Wednesday, November 12, 2025

How to improve writing (no.130)

I don’t go looking for these things. They find me. From a New York Times article about a bullfighter:

When it was over, the bull was dead, the rare prize of its ears were hoisted in Mr. Morante’s hands and a blizzard of white handkerchiefs waved in appreciation.
I see a mixed metaphor in the waving blizzard, but the glaring problem is were. I’m not sure that correcting the error in subject-verb agreement is much of an improvement: “the rare prize of its ears was hoisted” still sounds off to me.
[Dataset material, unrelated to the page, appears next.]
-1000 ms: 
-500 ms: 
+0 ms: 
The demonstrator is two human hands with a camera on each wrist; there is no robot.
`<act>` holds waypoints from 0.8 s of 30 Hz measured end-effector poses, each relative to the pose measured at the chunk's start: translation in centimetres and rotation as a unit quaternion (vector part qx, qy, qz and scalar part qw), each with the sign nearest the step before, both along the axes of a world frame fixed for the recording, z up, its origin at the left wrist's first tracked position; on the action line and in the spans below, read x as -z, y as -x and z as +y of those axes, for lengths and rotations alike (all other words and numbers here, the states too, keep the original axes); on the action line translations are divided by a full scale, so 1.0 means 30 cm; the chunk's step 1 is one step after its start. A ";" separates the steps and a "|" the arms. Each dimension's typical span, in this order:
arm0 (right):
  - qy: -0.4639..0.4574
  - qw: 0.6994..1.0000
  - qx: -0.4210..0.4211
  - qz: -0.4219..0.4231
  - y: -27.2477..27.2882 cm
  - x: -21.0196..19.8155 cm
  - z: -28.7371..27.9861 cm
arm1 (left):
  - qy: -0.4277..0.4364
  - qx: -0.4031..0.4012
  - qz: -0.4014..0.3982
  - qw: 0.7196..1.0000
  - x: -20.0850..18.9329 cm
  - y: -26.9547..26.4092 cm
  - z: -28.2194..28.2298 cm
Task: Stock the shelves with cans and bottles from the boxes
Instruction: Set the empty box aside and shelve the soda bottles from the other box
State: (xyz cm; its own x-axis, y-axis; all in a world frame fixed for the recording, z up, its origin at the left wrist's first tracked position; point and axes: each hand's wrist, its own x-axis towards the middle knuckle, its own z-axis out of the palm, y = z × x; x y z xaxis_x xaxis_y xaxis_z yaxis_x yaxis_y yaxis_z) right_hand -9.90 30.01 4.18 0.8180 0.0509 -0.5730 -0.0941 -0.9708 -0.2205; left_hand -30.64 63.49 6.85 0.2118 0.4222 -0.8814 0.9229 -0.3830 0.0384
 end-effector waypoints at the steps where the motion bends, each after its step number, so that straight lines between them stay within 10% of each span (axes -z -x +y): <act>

I think this sentence is an occasion for the use of what Garner’s Modern English Usage calls preventive grammar:
The best recourse is a rewording. Why perpetrate a sentence that’s awkward but arguably defensible? A sentence that’s only defensible will raise doubts in the reasonable reader’s mind.
I hit on this fix:
When it was over, the bull was dead, Mr. Morante hoisted the rare prize of its ears, and white handkerchiefs waved in appreciation.
A bonus of this fix: it eliminates an unneeded instance of the passive voice.

Related reading
All OCA How to improve writing posts

[This post is no. 130 in a series dedicated to improving stray bits of professional public prose. I had to add a serial comma to the Times sentence.]